I would go with the straight piece, Richard…for more versatility.
Thank you Dr. Steve. That makes good sense. I can’t go wrong with a silver, green and yellow in the 6′ lengths. All bases covered, now and in the future with that combination. You are great to take the time to get back to me. Kind regards, Richard Henderson~ Philadelphia, PA
Hi Dr Steve,
Can this exercise be done without someone resisting you? I truly need to open my hips. Thank you
Hi Dr. Steve,
I always love your posts and exercises, philosophy, approach. As a former movement educator/modern dancer and alignment specialist, I really appreciate where you’re coming from.
I’ve been having a lot of joint issues, in the last couple of decades. I’m now 62. After two major hip surgeries on the same side, I thought that after doing a rigorous routine of recovery training, using Egoscue and other modalities, my knees would stop hurting after getting everything balanced and aligned and strengthened. Flexibility has always been good. But NO! Knees are now screaming when I dance or hike.
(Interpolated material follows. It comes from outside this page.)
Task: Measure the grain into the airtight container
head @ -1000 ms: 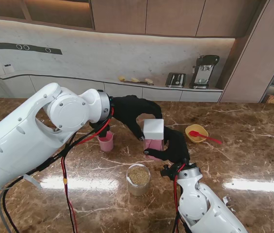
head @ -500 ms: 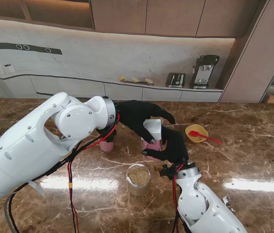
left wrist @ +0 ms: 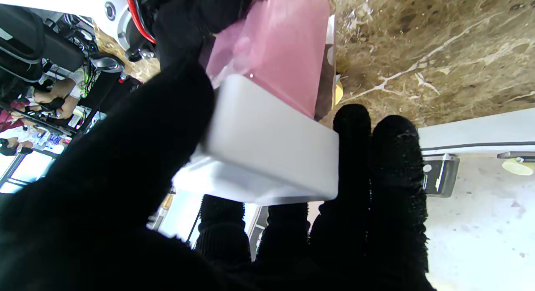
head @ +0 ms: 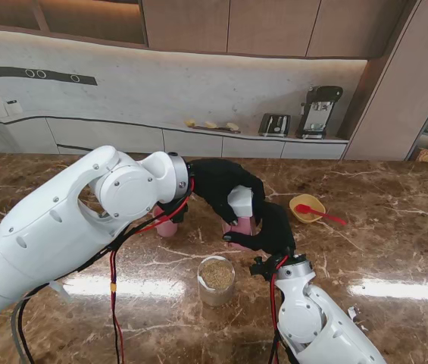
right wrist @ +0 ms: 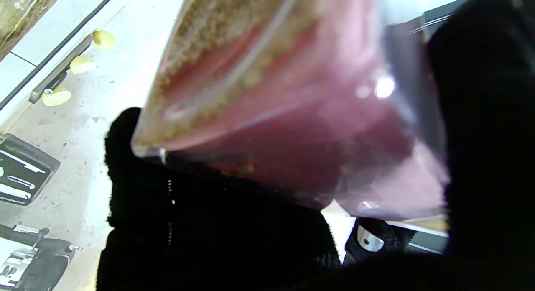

So when I tried the above exercise, the components of my left knee started moving in ways a knee should never move. Felt very unstable, uncomfortable, and scary as it also was emitting awful noises. So I took it to my Egoscue therapist and she suggested I do it without weight bearing, from a hook lying position. I’ve been doing that and it feels great. What do you think?
PS. I’m about to start joint regeneration therapies of prolo and trigger point injections. My goal is to avoid total knee replacement surgery entirely.
Hi Suzanne, I always say if an exercise recreates the chief complaint, then don’t do it.
I do it hook lying in the video at the 5:30 mark before I show the standing/squat version which I’m assuming gave you the trouble.
I think prolo is great and agree you should give it a shot if everything else has not worked.
Thanks, Dr. Steve. Yes, of course, i did see your hook lying demo the first time I saw the video, but then time passed and I jumped to the standing one. Sorry if there was any confusion. I didn’t put it together until my Egoscue therapist’s suggestion.
Thanks for the good luck wishes. i will need it.
Goodday Dr. Hoffman,
Thank you for the so called Brúger exercise with the Thera bands.
My question to you is; Are there anymore of those fantastic corrective exercises, with or without the bands and could you show us some more of those ‘tricks’?
Thank you so much for sharing your knowledge! It invaluable. I love spending time watching your videos and learning how to feel good. God Bless!
Great Peggy! You’re welcome! Thanks for the kind comment.